WendyPiersall.com

I Gave Up on Art a Million Times… But Somehow it Never Gave Up on Me

I almost gave up on being an artist

Have you ever noticed that when the most interesting, life-changing things are happening—when you actually have stories to tell and lessons to ponder and experiences to share—those are the times when you’re too overwhelmed to actually get the words out?  I’m sitting here contemplating all the things that I haven’t been saying since I essentially abandoned this blog..um…six years ago.

A lot has happened.  A lot of it was really, really bad stuff.  A decent amount of it was okay stuff.  A little bit of it was freaking AWESOME stuff.

For those of you who remember eMoms at Home and Sparkplugging, it probably seems really out of character for me to have dropped out of the blogosphere and stopped building my personal brand.  If things looked weird or messy on the professional front, that was nothing compared to what was going on in the background.  Things were staggeringly hard for a while.  Like, deer-in-the-headlights, incredulously hard.  My family ended up more or less walking away from our life in DuPage County, looking for a fresh start in Woodstock, IL.  We lost nearly everything in the process.

But, this post isn’t just about recounting the pain and disappointment of the last few years.  It’s actually about celebrating where we are now and being grateful for the experiences that got me to this point.  It’s hard to write these things, to sort out all the thoughts that are trying to hurl themselves onto the screen all at once.  It’s scary to lay myself bare this way, which is pretty funny considering the fact that writing those personal, here’s-what’s-in-my-heart posts used to kind of be my thing.

As I work to revive the blog that I used to love so passionately, I’m sure many of the stories of the recent past will come to light.  Today, however, I want to start on a happy note.  Stick with me here, and you might be just as amazed as I am by the way life comes full-circle, often when you’re not expecting it or have maybe even given up on a dream altogether.

The Big, Surprising, Wonderful, and Kind of Weird News

I am now a coloring book artist.  Didn’t see that coming, did you?  Neither did I.

To be honest, my dreams have always revolved around Art.  Even in childhood, I loved Art like I loved nothing else on this planet.  Coloring books and Spirograph art were my favorite ways to while away the hours.  Unfortunately, I loved Art a bit more than it loved me, because no matter what I did, the outcome never matched the way I saw it in my imagination.  I let this discourage me deeply.  I doubted myself and didn’t have the self-esteem, nor the tenacity, to stick with it and maybe improve my skills.

So, I let it go.  After all, I reasoned, artists can’t make a decent living anyway.  There wasn’t really a point in pursuing something if I couldn’t support myself with it someday, right?  There may have been some sour grapes involved, not to mention an attempt at self-preservation.  If my heart was breaking so badly over giving up Art now, why would I subject myself to a career that would likely be full of rejection and letdown, whether from others or from myself?

The Long and Winding Road

From that point on, I tried to take a different path.  In retrospect, however, I can now see how each step I took was bringing me right back to Art.  Believe me, it was not so obvious at the time, what with hindsight being 20/20 and all.  Standing where I am now and looking back, I can see how all the things that felt like side-trips or a complete change in direction were really building up to something amazing.  It’s given me a  new perspective on how we can unknowingly, subconsciously be pursuing our dreams even when we think we’re doing just the opposite.

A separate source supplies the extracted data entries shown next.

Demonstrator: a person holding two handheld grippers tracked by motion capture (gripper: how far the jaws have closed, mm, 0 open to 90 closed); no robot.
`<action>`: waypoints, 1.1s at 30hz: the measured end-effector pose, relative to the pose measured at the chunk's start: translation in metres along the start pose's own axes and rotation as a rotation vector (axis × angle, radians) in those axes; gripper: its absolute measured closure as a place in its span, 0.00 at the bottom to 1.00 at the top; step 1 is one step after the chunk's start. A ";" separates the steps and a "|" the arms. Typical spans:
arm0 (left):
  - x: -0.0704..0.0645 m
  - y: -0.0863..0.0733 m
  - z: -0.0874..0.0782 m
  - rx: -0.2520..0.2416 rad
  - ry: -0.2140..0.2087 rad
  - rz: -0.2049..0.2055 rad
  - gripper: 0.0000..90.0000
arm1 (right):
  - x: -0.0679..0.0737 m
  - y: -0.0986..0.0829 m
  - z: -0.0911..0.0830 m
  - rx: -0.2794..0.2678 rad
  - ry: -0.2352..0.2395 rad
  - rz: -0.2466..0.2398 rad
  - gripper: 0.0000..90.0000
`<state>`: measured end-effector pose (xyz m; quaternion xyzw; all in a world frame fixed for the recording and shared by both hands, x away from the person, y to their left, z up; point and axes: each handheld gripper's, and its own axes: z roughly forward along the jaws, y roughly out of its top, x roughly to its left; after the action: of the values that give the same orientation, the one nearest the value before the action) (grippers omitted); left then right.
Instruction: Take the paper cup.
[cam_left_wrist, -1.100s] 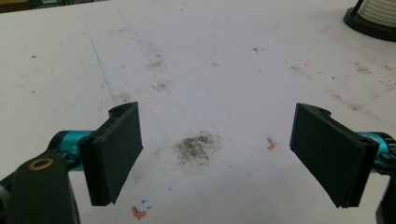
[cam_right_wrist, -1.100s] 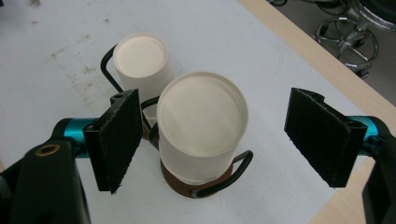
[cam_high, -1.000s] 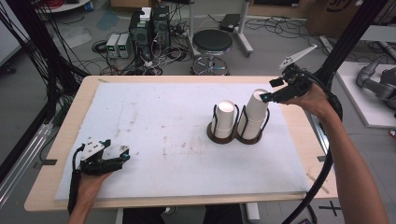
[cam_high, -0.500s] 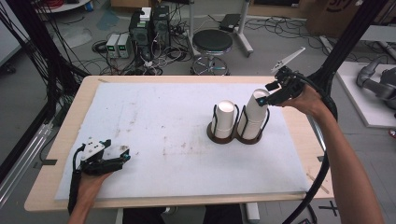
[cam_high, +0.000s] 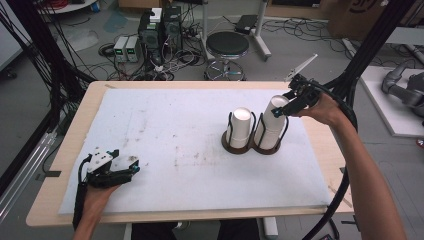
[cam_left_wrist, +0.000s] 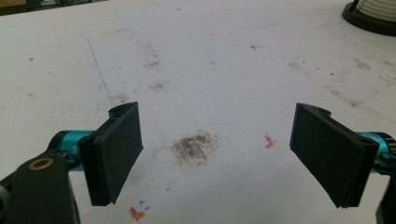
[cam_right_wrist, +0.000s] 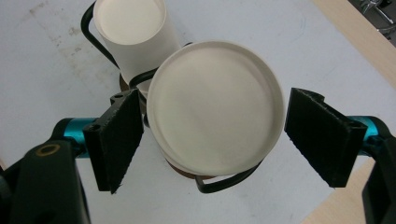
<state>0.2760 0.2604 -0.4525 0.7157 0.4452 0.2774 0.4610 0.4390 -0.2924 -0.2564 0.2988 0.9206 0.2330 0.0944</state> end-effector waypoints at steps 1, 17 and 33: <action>0.000 0.000 0.000 0.000 0.001 0.000 0.19 | 0.000 0.000 0.001 0.006 -0.004 0.003 0.23; -0.001 0.000 0.001 0.005 0.002 0.007 0.19 | 0.000 0.002 0.005 0.035 0.015 -0.004 0.35; -0.002 0.001 0.002 0.018 0.001 0.021 0.19 | 0.001 0.003 0.003 0.022 0.012 -0.022 0.36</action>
<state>0.2769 0.2581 -0.4526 0.7242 0.4405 0.2786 0.4515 0.4404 -0.2890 -0.2577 0.2883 0.9268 0.2237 0.0885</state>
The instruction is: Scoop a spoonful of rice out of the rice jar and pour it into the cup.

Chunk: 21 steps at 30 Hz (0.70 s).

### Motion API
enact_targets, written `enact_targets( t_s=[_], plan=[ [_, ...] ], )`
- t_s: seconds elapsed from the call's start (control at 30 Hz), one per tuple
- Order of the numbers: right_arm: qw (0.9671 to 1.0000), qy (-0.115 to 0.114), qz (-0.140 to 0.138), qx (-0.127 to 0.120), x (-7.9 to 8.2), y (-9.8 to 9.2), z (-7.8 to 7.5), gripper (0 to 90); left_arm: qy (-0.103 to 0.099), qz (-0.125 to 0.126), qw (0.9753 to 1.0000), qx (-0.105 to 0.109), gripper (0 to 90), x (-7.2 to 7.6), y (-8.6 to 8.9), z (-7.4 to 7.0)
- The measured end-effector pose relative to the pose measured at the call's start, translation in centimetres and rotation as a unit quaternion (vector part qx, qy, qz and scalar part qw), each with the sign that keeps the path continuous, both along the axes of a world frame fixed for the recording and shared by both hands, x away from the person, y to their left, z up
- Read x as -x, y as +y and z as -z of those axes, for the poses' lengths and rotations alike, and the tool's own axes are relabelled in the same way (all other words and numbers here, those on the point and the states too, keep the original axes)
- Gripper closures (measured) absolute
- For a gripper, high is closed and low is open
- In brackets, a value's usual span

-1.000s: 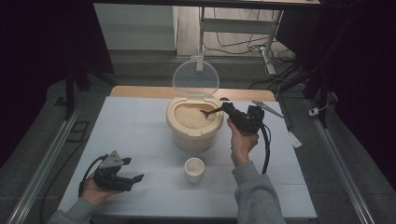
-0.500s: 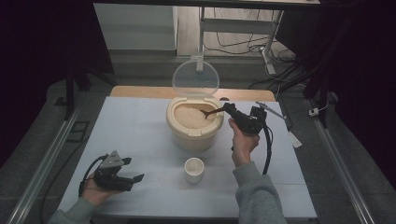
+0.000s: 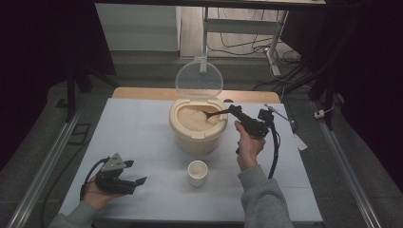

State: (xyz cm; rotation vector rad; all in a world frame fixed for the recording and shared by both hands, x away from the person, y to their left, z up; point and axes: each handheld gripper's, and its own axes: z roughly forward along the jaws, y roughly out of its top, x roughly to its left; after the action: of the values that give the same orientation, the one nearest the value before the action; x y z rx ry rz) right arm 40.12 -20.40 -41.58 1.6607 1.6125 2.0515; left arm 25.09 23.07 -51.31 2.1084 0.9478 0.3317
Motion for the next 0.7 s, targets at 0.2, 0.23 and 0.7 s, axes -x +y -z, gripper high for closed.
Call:
enact_targets(
  t_s=[0.2, 0.23, 0.7],
  plan=[
    [1.0, 0.003, 0.0, -0.009, 0.0, -0.3, 0.0, 82.9, -0.001, 0.0, 1.0, 0.0, 18.0, 0.0, 0.0, 0.0],
    [0.9999, 0.002, 0.001, -0.011, 0.1, -0.3, -0.1, 82.9, -0.001, 0.0, 1.0, 0.0, 18.0, 0.0, 0.0, 0.0],
    [0.9981, 0.03, 0.004, -0.053, 0.0, -1.3, 0.0, 82.9, -0.002, 0.001, 1.0, -0.003, 18.2, 0.0, -0.1, 0.0]
  ],
)
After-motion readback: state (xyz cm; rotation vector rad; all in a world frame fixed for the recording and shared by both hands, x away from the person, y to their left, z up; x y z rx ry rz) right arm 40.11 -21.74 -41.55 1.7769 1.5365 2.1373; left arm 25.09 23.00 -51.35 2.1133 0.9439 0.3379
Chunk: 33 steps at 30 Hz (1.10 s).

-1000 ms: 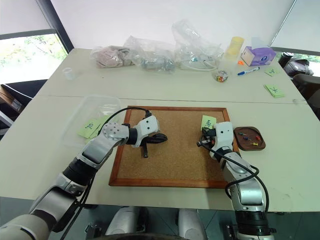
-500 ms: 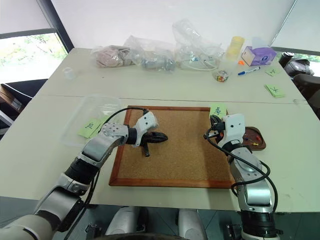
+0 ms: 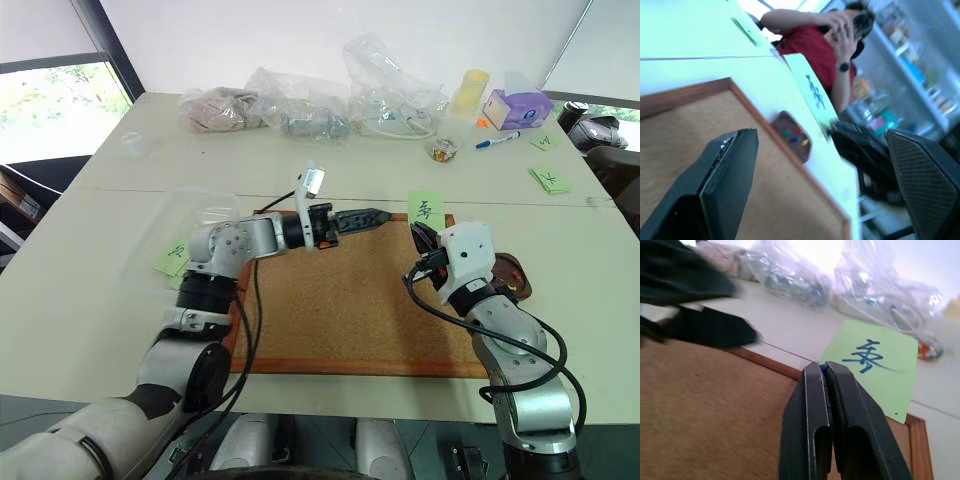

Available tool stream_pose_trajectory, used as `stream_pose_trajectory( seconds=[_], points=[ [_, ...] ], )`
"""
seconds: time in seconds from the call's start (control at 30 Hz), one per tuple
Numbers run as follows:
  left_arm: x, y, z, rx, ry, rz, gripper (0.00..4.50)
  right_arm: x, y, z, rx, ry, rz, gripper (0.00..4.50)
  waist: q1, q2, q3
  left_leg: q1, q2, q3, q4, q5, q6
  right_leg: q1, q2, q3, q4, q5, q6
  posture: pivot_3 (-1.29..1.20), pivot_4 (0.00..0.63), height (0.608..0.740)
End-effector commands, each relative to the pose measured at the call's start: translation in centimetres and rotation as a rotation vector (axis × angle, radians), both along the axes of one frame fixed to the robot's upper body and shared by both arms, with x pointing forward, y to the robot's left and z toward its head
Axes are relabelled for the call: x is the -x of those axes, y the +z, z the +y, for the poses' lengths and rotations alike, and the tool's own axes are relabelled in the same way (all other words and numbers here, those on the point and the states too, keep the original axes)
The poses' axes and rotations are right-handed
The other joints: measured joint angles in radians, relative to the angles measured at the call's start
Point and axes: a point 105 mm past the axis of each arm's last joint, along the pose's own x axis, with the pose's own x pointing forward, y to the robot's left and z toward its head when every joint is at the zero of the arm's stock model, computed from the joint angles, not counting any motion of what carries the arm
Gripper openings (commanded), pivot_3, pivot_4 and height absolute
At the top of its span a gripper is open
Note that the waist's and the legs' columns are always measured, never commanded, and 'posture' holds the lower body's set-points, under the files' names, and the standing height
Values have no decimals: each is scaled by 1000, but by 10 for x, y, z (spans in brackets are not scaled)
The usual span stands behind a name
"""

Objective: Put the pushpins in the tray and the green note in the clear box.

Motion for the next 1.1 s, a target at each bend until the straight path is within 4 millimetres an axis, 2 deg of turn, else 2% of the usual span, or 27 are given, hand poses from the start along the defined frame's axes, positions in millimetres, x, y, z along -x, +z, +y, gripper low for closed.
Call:
stream_pose_trajectory(
  seconds=[0.03, 0.37, 0.47, 0.7, 0.8, 0.97, 1.1],
  points=[
    [-7, 16, -9, 96, 8, 27, 4464, 8, 18, 7, 16, 27, -56, 0, -1, -1, 0, 0, 0, 0, 0, 0, 0, 0, 0, 0, 0, 0, 0, 0, 150, 737],
    [-4, 15, -39, 141, -40, 46, 4464, 20, 20, 20, 17, 60, -54, 0, -1, -1, 1, 0, 0, 0, -1, 0, 0, -1, 0, 0, 0, -1, -3, 0, 150, 737],
    [-3, 13, -45, 132, -40, 41, 3567, 21, 21, 19, 20, 55, -54, 0, 0, -2, 1, 0, 0, 0, -1, 0, 0, -1, 0, 0, 0, -1, -3, 0, 150, 737],
    [-1, 13, -44, 135, -57, 22, 77, 22, 22, 17, 18, 43, -59, 0, -1, -2, 1, 0, 0, 0, -1, 0, 0, -1, 0, 0, 0, -2, -3, 0, 150, 737],
    [1, 11, -44, 115, -66, 5, 29, 23, 22, 18, 15, 43, -60, 0, -1, -2, 1, 0, 0, 0, -1, 0, 0, -1, 0, 0, 0, -2, -3, 0, 150, 737],
    [-5, -11, -44, -43, -3, -159, 29, 22, 25, 14, -9, 18, -79, 0, 0, -2, 1, 0, 0, 0, -1, 0, 0, -1, 0, 0, 0, -2, -3, 0, 150, 737],
    [-10, -18, -39, -71, 27, -198, 29, 22, 40, 2, -138, -63, -140, 0, -1, -2, 1, -1, 0, 0, -1, 0, 0, -1, 0, 0, 0, -2, -3, 0, 150, 737]
  ],
)
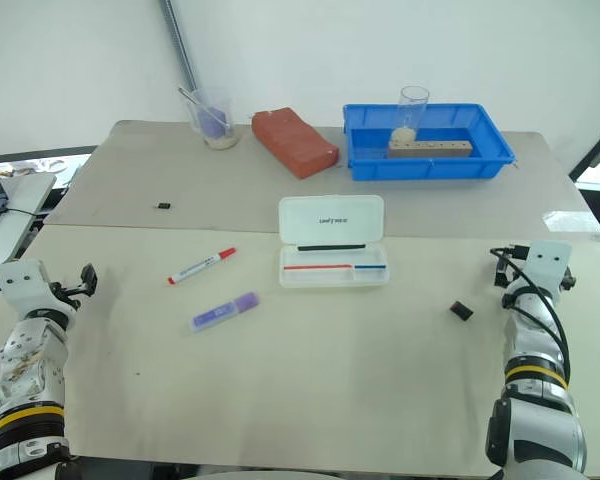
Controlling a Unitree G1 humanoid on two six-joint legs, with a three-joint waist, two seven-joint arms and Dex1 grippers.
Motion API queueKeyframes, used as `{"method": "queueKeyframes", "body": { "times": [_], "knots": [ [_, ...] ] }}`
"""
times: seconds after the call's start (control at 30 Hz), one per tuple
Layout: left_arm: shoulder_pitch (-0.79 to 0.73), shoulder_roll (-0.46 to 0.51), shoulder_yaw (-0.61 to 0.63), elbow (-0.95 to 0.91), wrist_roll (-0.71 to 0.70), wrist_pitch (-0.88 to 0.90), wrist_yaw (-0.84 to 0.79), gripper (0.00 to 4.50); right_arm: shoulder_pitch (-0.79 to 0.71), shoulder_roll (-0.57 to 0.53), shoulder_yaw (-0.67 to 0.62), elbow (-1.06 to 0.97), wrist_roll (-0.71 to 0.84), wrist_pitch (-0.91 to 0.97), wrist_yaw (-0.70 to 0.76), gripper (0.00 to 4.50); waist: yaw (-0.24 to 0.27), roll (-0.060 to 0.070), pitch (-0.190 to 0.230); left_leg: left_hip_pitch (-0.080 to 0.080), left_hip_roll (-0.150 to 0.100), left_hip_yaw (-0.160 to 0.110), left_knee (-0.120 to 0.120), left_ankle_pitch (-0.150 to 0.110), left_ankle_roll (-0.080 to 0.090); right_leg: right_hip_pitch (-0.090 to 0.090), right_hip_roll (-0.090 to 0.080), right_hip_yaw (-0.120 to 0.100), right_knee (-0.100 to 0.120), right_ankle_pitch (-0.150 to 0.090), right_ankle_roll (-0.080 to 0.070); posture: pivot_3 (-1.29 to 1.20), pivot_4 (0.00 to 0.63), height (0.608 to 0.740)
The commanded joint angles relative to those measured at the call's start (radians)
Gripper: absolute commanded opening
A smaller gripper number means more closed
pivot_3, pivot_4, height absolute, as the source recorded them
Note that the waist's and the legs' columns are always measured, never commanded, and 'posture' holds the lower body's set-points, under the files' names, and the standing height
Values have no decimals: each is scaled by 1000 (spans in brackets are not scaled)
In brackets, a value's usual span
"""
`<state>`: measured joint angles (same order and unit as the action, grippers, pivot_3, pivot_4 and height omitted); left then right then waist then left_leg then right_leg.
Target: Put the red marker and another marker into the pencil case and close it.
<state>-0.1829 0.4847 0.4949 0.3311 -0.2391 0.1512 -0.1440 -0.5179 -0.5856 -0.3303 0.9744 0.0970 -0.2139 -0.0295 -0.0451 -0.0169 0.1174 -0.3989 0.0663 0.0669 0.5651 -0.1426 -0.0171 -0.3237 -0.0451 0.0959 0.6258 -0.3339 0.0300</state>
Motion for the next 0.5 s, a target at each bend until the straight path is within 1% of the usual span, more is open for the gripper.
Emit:
{"method": "queueKeyframes", "body": {
  "times": [0.03, 0.2, 0.3, 0.37, 0.4, 0.43, 0.5],
  "knots": [
    [5, 24, 23, -31, -12, -9, -4, 4457, -18, -29, -16, -39, 5, -6, -6, 4500, 0, 0, 0, 0, 0, 0, 0, 0, 0, 0, 0, 0, 0, 0, 0, 0, 150, 740],
    [12, 19, 30, -48, -19, -10, -2, 4457, -26, -38, -13, -33, 1, -3, 0, 4500, 0, 0, 0, 0, 0, 0, 0, 0, 0, 0, 0, 0, 0, 0, 0, 0, 150, 740],
    [29, 36, 34, -85, -39, 0, -39, 4457, -37, -51, -6, -53, -1, -3, 19, 4500, -1, 0, 0, 0, 0, 0, -1, 0, 0, -1, 0, 0, 0, 0, 0, 0, 150, 740],
    [46, 76, -1, -128, -17, -4, -94, 4457, -47, -61, 5, -84, 6, 9, 70, 4500, -1, -1, 1, 0, 0, 0, -1, 0, 0, -1, 0, 0, 0, 0, 0, 0, 150, 740],
    [52, 104, -30, -157, 3, -6, -126, 4457, -50, -67, 16, -108, 8, 21, 113, 4500, -1, -1, 1, 0, 0, 0, -2, 0, 0, -2, 0, 0, 0, 0, -1, 0, 150, 740],
    [44, 128, -53, -198, -7, 15, -171, 4457, -54, -75, 26, -140, 16, 43, 163, 4500, -2, -2, 1, 0, 0, 0, -2, 0, 0, -2, 0, 0, 0, 0, -1, 0, 150, 740],
    [-11, 198, -144, -297, -43, 75, -310, 4457, -46, -109, 67, -262, 41, 113, 329, 4500, 2, -1, 2, -1, 1, 0, -3, -1, -1, -3, 0, 0, 0, 0, -1, 0, 150, 740]
  ]
}}
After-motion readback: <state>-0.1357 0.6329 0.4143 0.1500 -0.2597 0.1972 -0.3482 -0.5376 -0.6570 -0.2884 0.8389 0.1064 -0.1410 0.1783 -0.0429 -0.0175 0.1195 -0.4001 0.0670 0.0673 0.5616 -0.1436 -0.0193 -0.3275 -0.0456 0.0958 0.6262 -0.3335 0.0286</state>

I did try letting Art back in during college and experienced a bit of success in photography.  The pleasure I felt in it was soon squelched, though, by a very hard-to-please instructor.  It occurred to me that a career in photography would be like  working for that teacher every day of my life.  Again, my self-esteem and stick-to-it-iveness were just no match for what I imagined would be a life of constantly trying to live up to standards I probably couldn’t meet.  I walked away.

I became disappointed.  Disappointed in a world that was too harsh.  Disappointed in myself for not being better at what I loved and for not being able to find a way to make it work.  Like so many others who feel this kind of defeat, I started drinking…a lot.  And doing drugs…a lot.  I messed up my health…a lot.  The things I did to my body permanently damaged my adrenal glands and thyroid, consequences I still live with today.  Along with the physical issues came a deep, dark depression.  Letting go of my Art dreams (I changed my major to psychology in an attempt to “fix” myself) fed the depression, as did the unrecognized thyroid issue.  My hormones were out of whack, I gained a lot of weight; and I blamed every bit of it on myself.

Those who have experienced depression will likely recognize the pattern.  You don’t just get to feel bad.  You get to feel bad, AND you also get to feel bad for feeling bad.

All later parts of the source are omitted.